Unfortunately, "the fault, dear Brutus, is not in our stars, but in ourselves. . ." that we have allowed this to happen, that we have handed them the reins of power, either by simply not voting or by looking the other way while our representatives sold themselves to the highest bidder. Anyone who truly cares about this crumbling democracy should be in the streets. But I predict that speaking out against this government will become more and more problematic. One day we will look around, and the price will be too high.

Senate Majority Leader Frist was interviewed yesterday by Stephanopoulos and wouldn't answer a single question about torture. Wouldn't even respond to whether or not he thought waterboarding was wrong. What manner of perversion has crept into our country, how much poison have we allowed to leak into our wells, that a Congressman in America would refuse to answer such fundamental questions of principle and morality? Who are these people?

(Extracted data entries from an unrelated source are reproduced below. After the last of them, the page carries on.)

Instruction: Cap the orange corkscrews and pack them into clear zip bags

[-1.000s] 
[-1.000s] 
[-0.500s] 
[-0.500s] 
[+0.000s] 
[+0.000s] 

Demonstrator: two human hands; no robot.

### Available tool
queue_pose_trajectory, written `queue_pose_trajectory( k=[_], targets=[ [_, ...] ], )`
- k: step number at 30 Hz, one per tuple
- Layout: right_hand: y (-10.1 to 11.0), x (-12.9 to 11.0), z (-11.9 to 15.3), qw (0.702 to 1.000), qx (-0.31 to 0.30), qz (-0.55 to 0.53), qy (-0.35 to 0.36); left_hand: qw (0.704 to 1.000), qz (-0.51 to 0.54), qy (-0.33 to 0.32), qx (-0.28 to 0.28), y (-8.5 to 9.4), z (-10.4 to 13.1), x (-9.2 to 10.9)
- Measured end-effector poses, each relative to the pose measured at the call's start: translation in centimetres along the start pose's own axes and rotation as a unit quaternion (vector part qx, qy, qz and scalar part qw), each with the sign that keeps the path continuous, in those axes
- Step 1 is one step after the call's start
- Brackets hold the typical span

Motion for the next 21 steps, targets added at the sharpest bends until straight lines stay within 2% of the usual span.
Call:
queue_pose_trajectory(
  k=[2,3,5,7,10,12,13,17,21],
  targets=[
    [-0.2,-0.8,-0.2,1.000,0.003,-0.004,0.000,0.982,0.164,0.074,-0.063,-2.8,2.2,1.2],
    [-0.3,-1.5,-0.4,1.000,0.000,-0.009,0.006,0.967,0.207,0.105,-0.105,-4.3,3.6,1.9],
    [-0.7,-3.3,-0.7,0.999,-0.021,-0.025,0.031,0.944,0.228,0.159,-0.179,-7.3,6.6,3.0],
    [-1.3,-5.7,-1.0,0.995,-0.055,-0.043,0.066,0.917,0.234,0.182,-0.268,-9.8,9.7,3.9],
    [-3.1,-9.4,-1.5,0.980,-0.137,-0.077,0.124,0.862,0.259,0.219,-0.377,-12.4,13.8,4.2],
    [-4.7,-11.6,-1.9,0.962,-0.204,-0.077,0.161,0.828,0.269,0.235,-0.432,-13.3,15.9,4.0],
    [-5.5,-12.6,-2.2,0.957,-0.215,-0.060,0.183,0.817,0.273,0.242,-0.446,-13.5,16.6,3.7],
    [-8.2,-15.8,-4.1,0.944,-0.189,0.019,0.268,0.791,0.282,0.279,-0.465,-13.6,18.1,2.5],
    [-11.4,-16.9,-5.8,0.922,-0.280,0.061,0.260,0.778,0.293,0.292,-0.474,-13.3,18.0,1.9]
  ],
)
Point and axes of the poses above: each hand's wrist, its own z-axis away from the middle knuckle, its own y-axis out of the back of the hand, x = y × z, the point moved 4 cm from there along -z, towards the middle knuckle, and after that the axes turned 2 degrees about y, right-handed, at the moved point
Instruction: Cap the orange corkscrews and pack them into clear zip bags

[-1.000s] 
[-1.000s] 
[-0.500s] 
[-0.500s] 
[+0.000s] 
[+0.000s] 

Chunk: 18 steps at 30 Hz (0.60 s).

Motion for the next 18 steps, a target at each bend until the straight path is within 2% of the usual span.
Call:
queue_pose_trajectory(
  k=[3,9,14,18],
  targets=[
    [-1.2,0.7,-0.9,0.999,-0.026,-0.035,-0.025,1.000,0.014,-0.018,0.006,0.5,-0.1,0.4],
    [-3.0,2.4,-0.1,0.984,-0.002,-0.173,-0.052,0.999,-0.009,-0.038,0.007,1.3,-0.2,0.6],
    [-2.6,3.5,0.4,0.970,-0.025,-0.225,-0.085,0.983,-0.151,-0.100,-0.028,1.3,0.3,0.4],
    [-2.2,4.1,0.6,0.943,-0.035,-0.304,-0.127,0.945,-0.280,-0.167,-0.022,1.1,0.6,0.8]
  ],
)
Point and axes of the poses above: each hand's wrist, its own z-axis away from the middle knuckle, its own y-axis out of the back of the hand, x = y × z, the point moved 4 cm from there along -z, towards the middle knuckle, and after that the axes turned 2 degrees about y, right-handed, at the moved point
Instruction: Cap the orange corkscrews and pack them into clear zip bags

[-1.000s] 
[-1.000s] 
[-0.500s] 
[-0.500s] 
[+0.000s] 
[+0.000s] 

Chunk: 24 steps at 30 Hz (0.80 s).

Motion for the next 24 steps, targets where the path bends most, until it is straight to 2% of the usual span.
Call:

Perhaps a small clue can be found in this:
When one studies the archetypal personalities and their behaviour with the help of the dreams, fantasies, and delusions of patients, one is profoundly impressed by their manifold and unmistakable connections with mythological ideas completely unknown to the layman. They form a species of singular beings whom one would like to endow with ego-consciousness; indeed, they almost seem capable of it. And yet this idea is not borne out by the facts. There is nothing in their behaviour to suggest that they have an ego-consciousness as we know it. They show, on the contrary, all the marks of fragmentary personalities. They are masklike, wraithlike, without problems, lacking self-reflection, with no conflicts, no doubts, no sufferings; like gods, perhaps, who have no philosophy, such as the Brahma-gods of the Samyutta-nikaya, whose erroneous views needed correction by the Buddha. Unlike other contents, they always remain strangers in the world of consciousness, unwelcome intruders saturating the atmosphere with uncanny forebodings or even with the fear of madness.
--from The Archetypes and the Collective Consciousness, by Carl G. Jung.